Comparing Store-Bought vs. Homemade Pizza
|Often higher in sodium and cholesterol
|Full control over ingredients
|Pre-portioned for calorie control
|Easy to overeat
|Takes effort to prepare
|Varying crust and topping quality
|Consistent taste and texture
Healthier ordering tips:
- Opt for thin crust instead of deep dish/pan pizzas
- Choose veggie toppings over fatty meats
- Request light cheese or a salad instead of cheesy bread side
- Share one pizza between multiple people
Reading Nutrition Labels for Frozen and Pre-made Pizzas
- Check serving sizes – ranges from 1/6 to 1/3 of a pizza
- Look for options under 800 mg sodium per serving
- Seek <10 g saturated fat per serving
- Remember that lower %DV is better for nutrients like cholesterol
Broader Dietary Considerations
The Importance of Accompanying Foods
- Pairing pizza with a leafy green salad provides fiber and nutrients.
- Adding sides like fruits and vegetables can balance the meal.
- Choose water or milk instead of sugary drinks.
Alternatives to Traditional Pizza for Those with High Cholesterol
There are many ways to get the flavors of pizza while reducing cholesterol:
- Cauliflower pizza crust – Replace dough with riced cauliflower.
- Eggplant pizza – Use baked eggplant slices instead of crust.
- Pizza stuffed peppers – Fill bell peppers with pizza toppings and marinara.
- Pizza quinoa bowls – Combine quinoa, marinara, veggies and meat substitutes.

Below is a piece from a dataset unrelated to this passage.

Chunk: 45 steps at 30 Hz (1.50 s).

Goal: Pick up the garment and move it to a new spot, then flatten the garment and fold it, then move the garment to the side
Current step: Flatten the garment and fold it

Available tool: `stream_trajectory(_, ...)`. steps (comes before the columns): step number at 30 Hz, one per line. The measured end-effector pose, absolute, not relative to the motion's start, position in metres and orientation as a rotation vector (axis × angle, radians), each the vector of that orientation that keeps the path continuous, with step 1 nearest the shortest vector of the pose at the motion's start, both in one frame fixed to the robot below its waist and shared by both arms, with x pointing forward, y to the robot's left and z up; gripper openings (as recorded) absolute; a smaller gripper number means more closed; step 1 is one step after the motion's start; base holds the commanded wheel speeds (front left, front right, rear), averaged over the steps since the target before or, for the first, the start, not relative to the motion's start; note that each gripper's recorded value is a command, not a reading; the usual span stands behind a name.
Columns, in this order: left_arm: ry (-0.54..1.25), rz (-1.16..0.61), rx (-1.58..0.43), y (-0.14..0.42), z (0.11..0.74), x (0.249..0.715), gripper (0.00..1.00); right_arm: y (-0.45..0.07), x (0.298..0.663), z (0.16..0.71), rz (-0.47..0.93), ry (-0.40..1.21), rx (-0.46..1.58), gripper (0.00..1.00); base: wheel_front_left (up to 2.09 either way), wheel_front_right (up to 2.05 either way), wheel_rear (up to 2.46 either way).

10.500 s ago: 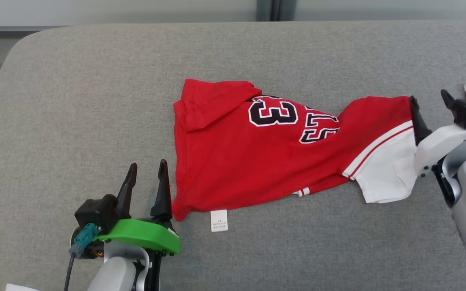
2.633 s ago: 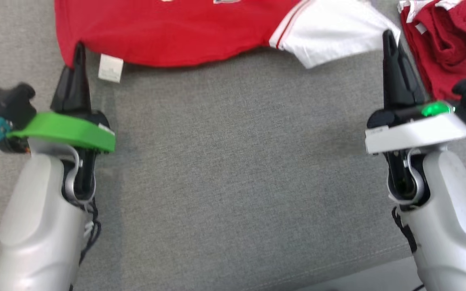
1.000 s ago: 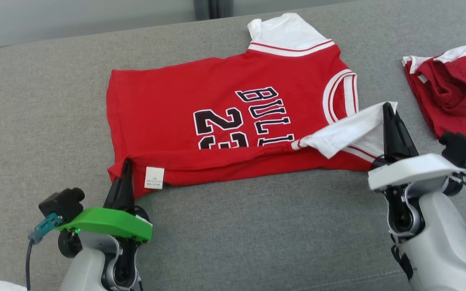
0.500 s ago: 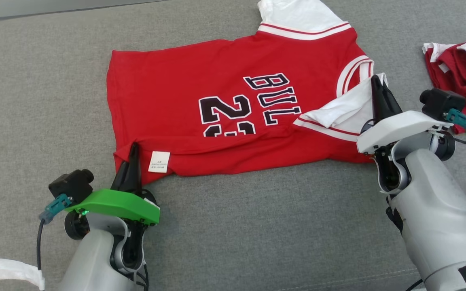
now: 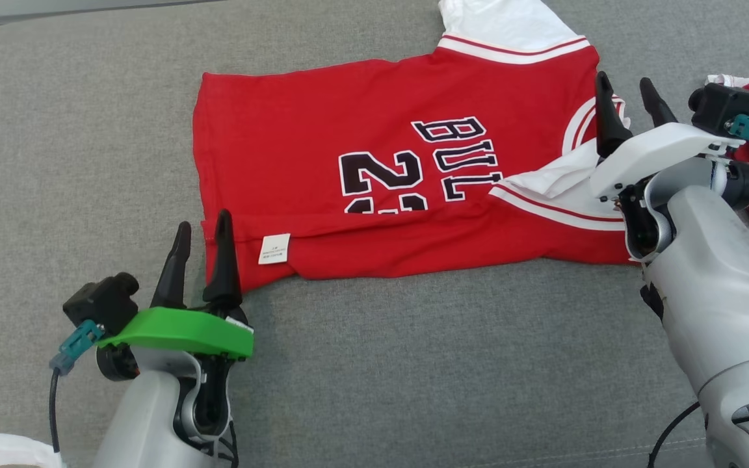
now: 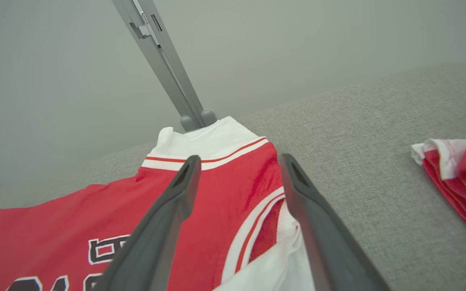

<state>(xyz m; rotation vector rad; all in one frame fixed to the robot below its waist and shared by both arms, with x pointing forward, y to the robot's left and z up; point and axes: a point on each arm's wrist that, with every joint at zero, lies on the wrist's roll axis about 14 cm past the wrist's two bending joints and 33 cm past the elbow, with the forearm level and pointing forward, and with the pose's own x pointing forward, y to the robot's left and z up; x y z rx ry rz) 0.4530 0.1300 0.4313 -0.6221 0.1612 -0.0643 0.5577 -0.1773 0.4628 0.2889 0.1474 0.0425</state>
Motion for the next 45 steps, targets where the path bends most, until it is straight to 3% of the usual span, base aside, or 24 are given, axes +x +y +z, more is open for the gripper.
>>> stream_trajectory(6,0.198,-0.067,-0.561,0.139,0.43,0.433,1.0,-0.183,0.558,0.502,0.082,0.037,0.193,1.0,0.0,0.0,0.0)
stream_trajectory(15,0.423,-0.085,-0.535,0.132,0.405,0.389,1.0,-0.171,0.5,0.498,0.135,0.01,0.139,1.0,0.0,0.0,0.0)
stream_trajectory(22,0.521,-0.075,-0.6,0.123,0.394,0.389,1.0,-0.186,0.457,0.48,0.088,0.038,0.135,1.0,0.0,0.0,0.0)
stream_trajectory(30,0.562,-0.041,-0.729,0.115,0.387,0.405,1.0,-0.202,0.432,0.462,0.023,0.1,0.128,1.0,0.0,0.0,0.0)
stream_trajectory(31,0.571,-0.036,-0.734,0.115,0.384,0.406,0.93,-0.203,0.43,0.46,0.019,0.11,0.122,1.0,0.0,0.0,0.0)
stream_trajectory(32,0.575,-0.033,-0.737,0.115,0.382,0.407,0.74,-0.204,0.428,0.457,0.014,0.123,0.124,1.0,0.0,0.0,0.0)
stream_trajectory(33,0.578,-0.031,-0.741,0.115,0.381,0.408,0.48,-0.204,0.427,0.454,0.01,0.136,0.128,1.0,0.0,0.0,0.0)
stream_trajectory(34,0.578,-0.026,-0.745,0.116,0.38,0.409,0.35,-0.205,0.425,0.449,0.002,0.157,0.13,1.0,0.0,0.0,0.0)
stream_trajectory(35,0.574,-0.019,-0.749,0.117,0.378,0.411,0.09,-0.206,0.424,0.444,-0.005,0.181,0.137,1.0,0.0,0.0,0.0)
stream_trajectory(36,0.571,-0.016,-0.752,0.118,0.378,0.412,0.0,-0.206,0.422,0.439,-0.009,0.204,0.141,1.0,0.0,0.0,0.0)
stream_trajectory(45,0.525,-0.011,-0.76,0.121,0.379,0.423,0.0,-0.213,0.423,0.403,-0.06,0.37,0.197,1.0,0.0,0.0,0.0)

In summary, pizza can rol levels may need to exercise more caution, for most people, enjoying 1-2 slices of vegetable-topped thin crust pizza per week poses little risk and can be worked into an overall diet focused on produce, lean proteins, fiber-rich grains, and healthy fats. With the right dietary lifestyle that keeps cholesterol levels in check, an occasional slice of pizza can be enjoyed without guilt or worry. What are your favorite tips for making pizza more nutritious? Share your thoughts and recipes in the comments!
Bobby Kelly is a bartender at Molly Magees, an Irish pub in Mountain View. He’s been working there for two years and has developed a following among the regulars. Bobby is known for his friendly demeanor and great drink specials. He loves interacting with customers and making them feel welcome. When he’s not at work, Bobby enjoys spending time with his friends and family.